| SUPPLIED INFORMATION |
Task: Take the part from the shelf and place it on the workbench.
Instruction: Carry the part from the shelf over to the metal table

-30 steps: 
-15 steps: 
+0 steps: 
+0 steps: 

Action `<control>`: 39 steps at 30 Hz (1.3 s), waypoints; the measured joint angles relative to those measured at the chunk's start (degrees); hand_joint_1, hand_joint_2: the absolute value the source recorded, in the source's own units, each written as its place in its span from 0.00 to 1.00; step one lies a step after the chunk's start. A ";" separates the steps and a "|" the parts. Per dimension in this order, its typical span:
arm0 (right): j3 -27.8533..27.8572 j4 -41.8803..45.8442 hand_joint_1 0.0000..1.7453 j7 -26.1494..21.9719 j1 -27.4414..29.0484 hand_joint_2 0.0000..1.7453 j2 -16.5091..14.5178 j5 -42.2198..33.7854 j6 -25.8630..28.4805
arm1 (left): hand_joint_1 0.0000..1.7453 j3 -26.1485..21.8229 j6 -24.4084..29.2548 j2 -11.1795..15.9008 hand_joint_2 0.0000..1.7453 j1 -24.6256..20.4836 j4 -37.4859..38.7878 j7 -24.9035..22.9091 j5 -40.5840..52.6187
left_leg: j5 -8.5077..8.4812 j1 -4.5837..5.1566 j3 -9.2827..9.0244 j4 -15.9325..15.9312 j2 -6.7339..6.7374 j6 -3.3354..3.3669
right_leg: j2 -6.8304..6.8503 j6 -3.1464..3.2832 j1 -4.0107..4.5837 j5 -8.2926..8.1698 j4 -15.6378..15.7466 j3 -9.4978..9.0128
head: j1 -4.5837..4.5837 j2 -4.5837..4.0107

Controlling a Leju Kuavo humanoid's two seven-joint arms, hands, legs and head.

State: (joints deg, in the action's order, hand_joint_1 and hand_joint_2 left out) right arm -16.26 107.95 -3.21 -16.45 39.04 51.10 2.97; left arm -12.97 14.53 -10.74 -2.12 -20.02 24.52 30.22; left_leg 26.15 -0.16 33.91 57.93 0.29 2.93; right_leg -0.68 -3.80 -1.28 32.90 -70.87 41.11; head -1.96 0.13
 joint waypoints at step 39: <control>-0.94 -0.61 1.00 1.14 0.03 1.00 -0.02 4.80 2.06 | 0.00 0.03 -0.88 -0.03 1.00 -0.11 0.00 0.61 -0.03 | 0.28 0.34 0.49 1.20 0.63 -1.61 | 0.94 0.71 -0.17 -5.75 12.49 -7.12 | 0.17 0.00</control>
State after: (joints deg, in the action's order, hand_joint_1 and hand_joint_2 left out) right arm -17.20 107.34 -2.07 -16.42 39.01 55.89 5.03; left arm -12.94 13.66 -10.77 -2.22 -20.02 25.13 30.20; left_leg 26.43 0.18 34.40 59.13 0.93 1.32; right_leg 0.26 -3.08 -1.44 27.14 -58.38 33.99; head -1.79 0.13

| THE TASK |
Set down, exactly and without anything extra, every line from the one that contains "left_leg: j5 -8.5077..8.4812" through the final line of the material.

| EXERCISE RESULT |
left_leg: j5 -8.5077..8.4812 j1 -4.5837..5.1566 j3 -9.2827..9.0244 j4 -15.9325..15.9312 j2 -6.7339..6.7374 j6 -3.3354..3.3669
right_leg: j2 -6.8304..6.8503 j6 -3.1464..3.2832 j1 -4.0107..4.5837 j5 -8.2926..8.1698 j4 -15.6378..15.7466 j3 -9.4978..9.0128
head: j1 -4.5837..4.5837 j2 -4.5837..4.0107

Controlling a Leju Kuavo humanoid's two seven-joint arms, hands, legs and head.

State: (joints deg, in the action's order, hand_joint_1 and hand_joint_2 left out) right arm -16.26 107.95 -3.21 -16.45 39.04 51.10 2.97; left arm -12.97 14.53 -10.74 -2.12 -20.02 24.52 30.22; left_leg 26.15 -0.16 33.91 57.93 0.29 2.93; right_leg -0.68 -3.80 -1.28 32.90 -70.87 41.11; head -1.96 0.13
 joint waypoints at step 39: <control>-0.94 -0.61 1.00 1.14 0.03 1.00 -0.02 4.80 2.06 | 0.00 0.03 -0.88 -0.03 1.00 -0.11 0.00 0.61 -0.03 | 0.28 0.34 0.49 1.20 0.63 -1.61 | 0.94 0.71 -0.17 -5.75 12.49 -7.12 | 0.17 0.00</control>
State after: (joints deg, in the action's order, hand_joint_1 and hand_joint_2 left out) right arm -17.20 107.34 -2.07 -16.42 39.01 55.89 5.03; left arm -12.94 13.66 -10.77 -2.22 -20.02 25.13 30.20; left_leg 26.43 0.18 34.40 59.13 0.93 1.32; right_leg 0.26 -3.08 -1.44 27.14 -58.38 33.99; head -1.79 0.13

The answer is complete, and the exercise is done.